Supervised Learning
You have inputs x paired with labels y. You want a function f(x) ≈ y. That’s supervised learning.
The setup
- Training set:
{(x₁, y₁), ..., (xₙ, yₙ)}drawn i.i.d. from a true distributionP(x, y). - Hypothesis class: the family of functions you’ll search over (e.g. linear functions, MLPs).
- Loss: a measure of how wrong
f(x)is vs.y. - Objective: minimize expected loss
E_(x,y)~P [ℓ(f(x), y)]. We approximate the expectation with the training set.
Two flavors
Regression
y is continuous. Predict a number.
- House price prediction
- Revenue forecasting
- Temperature estimation
Common losses: mean squared error (MSE), mean absolute error (MAE), Huber.
Classification
y is discrete. Predict a class.
- Spam vs. ham (binary)
- ImageNet category (1000-way)
- Toxicity detection (multi-label, can have multiple positive classes)
Common loss: cross-entropy.
The train/val/test split
You never evaluate on training data — the model has seen it.
- Training set (60–80%): the model fits to this.

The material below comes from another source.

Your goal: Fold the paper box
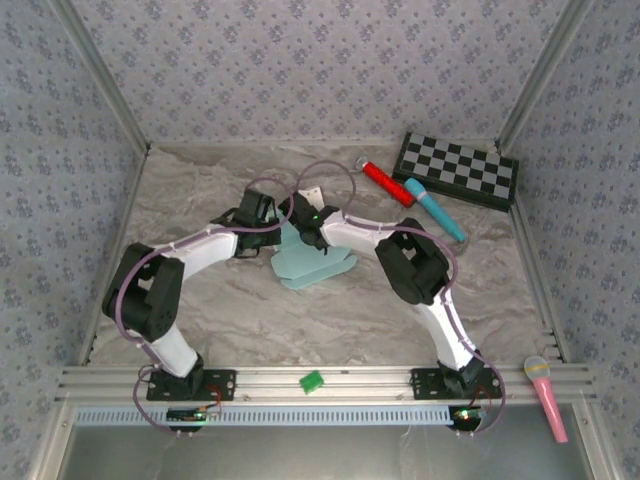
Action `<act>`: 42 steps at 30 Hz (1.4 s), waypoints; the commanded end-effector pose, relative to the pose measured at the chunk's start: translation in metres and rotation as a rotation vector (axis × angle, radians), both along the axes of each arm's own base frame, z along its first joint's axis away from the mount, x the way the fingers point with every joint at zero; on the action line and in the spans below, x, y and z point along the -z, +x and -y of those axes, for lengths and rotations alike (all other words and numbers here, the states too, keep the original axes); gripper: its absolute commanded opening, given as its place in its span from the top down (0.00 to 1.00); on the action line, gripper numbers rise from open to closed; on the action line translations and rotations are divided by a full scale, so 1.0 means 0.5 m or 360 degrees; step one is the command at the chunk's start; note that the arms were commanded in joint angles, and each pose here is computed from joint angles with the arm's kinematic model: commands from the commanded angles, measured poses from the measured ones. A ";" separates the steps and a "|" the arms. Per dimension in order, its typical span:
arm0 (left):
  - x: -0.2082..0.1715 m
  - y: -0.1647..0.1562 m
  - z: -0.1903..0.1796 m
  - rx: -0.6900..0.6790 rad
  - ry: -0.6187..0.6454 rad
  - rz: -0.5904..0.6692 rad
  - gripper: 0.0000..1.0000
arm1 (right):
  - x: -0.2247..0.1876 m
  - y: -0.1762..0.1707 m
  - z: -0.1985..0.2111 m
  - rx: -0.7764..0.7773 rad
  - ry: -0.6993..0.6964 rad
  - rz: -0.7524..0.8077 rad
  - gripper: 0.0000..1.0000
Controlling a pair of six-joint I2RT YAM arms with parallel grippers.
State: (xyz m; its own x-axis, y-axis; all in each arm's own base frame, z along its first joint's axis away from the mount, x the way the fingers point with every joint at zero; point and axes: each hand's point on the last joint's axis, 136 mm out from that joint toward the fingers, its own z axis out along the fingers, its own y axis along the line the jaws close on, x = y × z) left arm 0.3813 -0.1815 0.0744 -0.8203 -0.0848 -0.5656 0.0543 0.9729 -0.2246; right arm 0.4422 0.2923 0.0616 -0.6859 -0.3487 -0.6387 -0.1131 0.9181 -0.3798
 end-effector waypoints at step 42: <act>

- Validation set (10–20%): used to tune hyperparameters, pick best epoch, compare model variants.
- Test set (10–20%): touched once, at the end, to get an unbiased estimate.
Pitfall — data leakage: if information about the test set sneaks into training (duplicate examples, leaked features, normalizer fit on full data), your test number is a lie. A common cause of “the model worked great in dev but fails in prod.”
For time-series: split by time, not at random. Future data must not influence past training.
Cross-validation
For small datasets, a single split is noisy. k-fold cross-validation trains k models on k different splits and averages.
from sklearn.model_selection import cross_val_score
scores = cross_val_score(model, X, y, cv=5, scoring="f1")
5-fold and 10-fold are typical. Don’t use this on huge data — it’s expensive and unnecessary.
Generalization
A model that fits training data perfectly but fails on new data has overfit. The test set quantifies this gap.
The bias–variance tradeoff (next stages) is the main lens. In short:
- Bias: model too simple → systematic error (underfit)
- Variance: model too complex → memorizes noise (overfit)
The sweet spot depends on your data and is found via the validation set.
Features matter more than models
Two practical truths:
- A great feature with a bad model often beats a bad feature with a great model.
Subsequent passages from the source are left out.